Source records
--- START ---

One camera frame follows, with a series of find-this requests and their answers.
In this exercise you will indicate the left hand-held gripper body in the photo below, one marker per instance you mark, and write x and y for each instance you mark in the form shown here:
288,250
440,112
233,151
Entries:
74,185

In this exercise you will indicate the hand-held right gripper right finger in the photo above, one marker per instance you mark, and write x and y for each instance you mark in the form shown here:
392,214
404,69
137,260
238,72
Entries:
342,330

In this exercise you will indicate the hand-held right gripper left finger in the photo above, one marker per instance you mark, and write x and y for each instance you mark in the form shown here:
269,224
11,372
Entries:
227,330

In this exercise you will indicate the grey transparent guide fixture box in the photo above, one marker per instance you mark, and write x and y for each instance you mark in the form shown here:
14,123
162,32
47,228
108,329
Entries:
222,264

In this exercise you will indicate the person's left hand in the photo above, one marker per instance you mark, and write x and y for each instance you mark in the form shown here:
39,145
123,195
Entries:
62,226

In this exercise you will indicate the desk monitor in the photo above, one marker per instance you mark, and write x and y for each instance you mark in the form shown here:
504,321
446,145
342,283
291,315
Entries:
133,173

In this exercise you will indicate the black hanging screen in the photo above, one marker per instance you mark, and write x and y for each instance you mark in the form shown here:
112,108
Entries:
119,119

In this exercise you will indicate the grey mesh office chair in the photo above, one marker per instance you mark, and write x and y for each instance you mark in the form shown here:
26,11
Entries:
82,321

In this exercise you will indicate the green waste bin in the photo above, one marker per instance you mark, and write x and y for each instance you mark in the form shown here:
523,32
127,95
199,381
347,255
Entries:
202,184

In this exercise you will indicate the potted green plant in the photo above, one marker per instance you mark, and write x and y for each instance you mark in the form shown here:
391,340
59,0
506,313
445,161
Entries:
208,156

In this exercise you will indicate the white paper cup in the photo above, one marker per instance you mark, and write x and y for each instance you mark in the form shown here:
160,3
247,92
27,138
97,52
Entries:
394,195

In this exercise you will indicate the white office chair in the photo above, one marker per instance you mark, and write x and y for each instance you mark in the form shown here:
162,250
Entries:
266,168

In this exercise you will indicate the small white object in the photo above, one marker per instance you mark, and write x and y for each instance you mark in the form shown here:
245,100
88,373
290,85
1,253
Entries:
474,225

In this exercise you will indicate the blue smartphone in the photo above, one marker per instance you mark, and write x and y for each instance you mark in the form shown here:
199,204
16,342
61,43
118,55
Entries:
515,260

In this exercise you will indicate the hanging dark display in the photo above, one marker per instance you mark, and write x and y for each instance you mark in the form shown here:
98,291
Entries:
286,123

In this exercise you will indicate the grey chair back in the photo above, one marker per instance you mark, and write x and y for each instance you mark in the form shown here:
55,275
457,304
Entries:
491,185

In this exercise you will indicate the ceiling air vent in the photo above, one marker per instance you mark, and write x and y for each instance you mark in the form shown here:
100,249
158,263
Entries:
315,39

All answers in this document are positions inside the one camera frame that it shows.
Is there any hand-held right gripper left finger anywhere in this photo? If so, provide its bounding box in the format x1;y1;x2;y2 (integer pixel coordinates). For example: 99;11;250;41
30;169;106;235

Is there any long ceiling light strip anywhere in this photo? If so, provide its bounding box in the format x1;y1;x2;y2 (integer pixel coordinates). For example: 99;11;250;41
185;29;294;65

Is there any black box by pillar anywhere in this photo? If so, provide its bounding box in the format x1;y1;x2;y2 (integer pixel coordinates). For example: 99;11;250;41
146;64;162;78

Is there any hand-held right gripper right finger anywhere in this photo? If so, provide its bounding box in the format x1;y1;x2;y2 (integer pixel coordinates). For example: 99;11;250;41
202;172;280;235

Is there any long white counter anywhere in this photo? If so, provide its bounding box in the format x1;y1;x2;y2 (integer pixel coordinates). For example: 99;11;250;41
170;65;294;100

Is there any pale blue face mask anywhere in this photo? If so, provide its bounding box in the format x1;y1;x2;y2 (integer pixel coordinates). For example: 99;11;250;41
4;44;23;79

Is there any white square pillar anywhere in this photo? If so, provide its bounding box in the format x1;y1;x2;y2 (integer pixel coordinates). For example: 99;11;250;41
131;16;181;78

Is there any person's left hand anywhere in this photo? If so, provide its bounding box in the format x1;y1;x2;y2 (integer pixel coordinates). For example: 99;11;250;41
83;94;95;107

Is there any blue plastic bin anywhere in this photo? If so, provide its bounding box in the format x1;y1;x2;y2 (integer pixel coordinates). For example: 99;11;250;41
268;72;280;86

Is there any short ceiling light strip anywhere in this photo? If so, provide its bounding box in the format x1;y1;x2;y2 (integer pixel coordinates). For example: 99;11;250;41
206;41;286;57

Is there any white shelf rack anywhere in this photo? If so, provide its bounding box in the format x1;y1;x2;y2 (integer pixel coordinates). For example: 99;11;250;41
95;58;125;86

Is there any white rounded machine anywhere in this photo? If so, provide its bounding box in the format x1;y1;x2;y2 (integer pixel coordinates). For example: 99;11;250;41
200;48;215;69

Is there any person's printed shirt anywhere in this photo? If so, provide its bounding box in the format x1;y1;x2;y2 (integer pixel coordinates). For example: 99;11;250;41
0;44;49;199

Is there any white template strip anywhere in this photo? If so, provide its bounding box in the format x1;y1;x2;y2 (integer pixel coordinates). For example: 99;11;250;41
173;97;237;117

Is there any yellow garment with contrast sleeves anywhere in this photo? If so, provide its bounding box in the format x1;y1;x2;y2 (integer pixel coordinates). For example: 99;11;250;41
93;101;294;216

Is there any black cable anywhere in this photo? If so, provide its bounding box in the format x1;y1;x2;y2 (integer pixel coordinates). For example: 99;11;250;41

--- END ---

__What you have to do__: What is needed is the number of lines in these entries that include the word "answers"; please give it alone.

__Completed exercise__: 2